What the task requires: Which lines of the data hold the word "perforated"? Copy all of them.

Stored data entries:
......

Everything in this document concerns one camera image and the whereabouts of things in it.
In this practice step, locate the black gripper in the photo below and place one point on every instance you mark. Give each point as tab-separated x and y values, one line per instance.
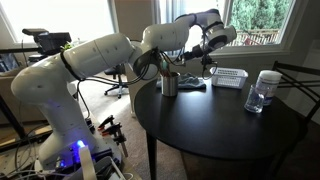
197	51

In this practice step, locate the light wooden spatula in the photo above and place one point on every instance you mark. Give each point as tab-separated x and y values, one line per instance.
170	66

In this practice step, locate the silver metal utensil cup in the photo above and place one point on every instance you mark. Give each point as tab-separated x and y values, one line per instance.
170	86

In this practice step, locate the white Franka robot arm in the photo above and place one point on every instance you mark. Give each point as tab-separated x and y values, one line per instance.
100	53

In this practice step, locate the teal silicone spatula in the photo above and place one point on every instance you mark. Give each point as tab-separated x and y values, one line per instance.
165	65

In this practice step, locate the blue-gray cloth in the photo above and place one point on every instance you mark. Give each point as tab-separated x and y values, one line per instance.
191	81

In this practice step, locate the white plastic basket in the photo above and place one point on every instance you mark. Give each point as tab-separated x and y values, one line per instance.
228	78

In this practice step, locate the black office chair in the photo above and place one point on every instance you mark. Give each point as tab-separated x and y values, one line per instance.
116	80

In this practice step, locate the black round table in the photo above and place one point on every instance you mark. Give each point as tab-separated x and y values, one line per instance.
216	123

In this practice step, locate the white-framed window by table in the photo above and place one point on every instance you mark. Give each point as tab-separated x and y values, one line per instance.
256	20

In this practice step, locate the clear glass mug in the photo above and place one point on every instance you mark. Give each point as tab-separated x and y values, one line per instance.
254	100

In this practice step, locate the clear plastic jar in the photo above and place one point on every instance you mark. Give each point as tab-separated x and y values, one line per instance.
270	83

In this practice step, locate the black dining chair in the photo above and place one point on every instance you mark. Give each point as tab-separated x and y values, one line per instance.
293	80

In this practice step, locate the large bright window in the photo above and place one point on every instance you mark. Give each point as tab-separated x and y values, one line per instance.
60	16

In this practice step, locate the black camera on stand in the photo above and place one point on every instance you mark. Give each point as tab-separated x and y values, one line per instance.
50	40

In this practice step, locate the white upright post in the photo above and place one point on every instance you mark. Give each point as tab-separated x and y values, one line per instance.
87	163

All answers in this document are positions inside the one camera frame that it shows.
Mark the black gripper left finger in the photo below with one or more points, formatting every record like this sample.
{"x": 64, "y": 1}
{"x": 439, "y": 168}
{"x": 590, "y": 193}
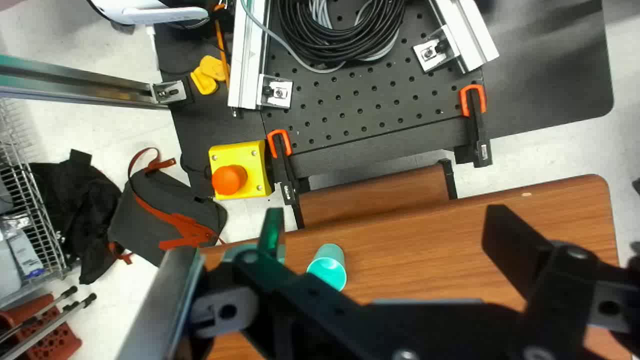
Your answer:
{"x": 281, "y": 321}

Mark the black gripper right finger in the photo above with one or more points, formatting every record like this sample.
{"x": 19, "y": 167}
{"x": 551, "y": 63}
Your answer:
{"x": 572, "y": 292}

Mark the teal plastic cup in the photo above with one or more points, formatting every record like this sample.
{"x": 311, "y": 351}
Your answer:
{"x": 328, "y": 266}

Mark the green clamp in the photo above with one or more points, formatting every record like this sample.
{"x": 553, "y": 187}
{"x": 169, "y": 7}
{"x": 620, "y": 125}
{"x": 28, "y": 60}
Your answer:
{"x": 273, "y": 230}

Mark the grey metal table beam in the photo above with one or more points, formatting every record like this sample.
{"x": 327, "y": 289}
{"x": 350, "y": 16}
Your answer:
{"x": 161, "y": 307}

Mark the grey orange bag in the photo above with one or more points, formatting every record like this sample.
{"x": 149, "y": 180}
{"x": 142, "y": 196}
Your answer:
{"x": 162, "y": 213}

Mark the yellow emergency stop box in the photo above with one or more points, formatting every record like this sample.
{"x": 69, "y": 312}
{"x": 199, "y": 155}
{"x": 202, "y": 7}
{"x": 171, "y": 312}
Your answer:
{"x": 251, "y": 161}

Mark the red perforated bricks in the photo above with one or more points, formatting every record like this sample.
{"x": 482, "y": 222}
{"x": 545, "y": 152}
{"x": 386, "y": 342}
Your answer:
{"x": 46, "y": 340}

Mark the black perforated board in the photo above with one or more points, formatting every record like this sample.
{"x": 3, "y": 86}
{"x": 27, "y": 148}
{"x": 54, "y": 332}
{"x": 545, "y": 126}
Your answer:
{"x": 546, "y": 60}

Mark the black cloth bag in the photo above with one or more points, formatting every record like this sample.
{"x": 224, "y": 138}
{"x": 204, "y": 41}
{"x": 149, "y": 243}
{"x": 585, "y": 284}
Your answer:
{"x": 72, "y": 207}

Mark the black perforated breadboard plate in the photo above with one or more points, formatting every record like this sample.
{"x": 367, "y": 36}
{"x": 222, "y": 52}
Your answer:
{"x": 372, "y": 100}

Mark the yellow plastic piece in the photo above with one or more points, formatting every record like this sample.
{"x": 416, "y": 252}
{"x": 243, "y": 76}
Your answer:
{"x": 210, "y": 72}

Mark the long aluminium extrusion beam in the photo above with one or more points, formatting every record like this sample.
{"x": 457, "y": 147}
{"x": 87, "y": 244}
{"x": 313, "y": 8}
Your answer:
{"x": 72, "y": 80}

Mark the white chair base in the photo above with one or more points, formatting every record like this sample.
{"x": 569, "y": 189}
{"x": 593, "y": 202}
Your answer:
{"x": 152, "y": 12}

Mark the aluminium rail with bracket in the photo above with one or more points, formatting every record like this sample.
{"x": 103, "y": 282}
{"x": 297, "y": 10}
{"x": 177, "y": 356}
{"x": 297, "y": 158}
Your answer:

......

Answer section:
Mark the red perforated bricks in the photo above with one or more points, formatting every record like this sample.
Mark the black perforated board in the photo above with one or more points, formatting every record like this sample.
Mark the black perforated breadboard plate in the photo above with one or more points, formatting every record like this sample.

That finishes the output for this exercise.